Dataset excerpts:
########
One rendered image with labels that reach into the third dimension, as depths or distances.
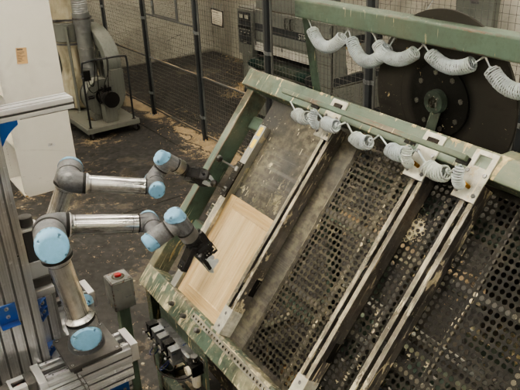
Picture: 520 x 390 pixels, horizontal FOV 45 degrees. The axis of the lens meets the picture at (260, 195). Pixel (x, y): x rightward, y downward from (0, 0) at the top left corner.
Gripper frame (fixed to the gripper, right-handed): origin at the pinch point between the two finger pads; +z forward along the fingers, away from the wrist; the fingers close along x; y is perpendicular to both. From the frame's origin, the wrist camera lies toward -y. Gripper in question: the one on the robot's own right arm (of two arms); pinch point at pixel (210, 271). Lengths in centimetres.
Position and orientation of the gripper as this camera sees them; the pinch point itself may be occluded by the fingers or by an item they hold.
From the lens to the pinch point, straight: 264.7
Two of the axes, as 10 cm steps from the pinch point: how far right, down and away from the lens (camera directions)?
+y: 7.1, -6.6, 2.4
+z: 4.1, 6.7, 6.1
########
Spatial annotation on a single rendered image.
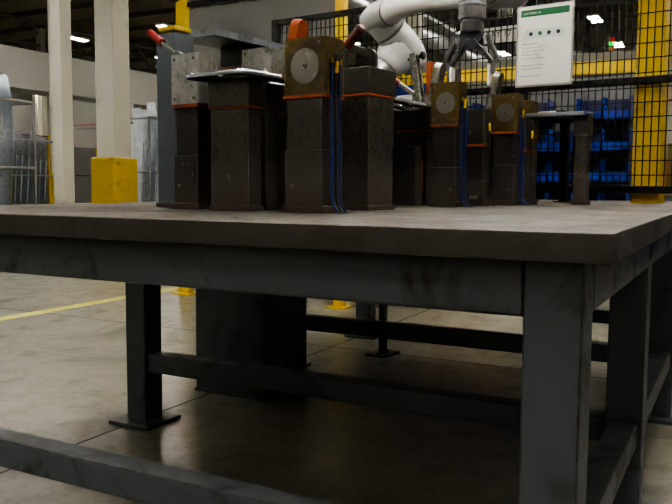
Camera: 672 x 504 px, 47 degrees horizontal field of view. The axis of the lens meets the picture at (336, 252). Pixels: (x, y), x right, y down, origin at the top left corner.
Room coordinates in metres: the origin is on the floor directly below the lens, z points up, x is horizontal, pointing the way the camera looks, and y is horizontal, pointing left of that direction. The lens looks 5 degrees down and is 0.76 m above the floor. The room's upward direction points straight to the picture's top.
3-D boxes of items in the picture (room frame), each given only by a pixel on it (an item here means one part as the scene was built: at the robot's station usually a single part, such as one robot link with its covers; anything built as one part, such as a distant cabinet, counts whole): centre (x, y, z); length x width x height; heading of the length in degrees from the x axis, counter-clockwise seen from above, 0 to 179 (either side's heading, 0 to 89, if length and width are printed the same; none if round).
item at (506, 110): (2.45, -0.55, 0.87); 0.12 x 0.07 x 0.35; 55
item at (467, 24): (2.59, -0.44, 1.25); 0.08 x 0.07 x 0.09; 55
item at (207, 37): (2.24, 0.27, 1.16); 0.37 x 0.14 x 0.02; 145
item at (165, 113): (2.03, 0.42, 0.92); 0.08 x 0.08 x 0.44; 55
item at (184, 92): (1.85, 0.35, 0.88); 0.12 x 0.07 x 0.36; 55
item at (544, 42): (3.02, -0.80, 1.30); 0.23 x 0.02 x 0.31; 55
########
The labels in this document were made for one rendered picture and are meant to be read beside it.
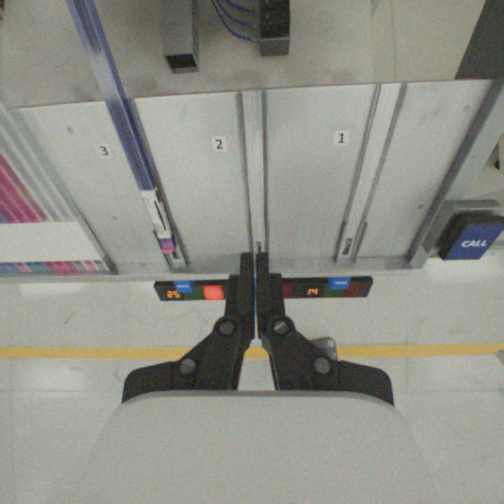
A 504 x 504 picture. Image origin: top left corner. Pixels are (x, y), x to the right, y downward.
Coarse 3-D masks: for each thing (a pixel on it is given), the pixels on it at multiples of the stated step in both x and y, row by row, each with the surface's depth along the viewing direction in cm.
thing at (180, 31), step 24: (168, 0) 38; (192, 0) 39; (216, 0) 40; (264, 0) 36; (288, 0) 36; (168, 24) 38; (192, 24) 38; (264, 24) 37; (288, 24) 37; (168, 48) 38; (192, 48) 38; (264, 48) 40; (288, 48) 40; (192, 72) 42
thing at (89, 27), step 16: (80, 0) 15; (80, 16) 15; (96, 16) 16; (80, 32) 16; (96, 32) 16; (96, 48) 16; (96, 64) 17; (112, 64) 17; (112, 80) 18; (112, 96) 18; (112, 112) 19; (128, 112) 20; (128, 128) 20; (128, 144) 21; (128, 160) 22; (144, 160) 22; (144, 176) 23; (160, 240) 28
########
■ **WHAT TO PRODUCE**
As you read the records above, find each line that contains "along" and copy it.

■ **EXERCISE RESPONSE**
Gripper frame (fixed to the gripper, right-handed): origin at the pinch point between the two finger pads; +z forward along the fingers, away from the wrist; the fingers close along x; y is perpendicular to both. From the frame's origin, the wrist camera lies toward -y. Gripper in question: the one on the robot's own right arm (of two arms); pinch point at pixel (210, 271). Lengths in centimetres.
Coarse 3-D masks: for each thing (a pixel on it is given), the pixels on it at multiples of the stated step in both x and y, row by row, each with the surface's depth along the viewing direction in cm.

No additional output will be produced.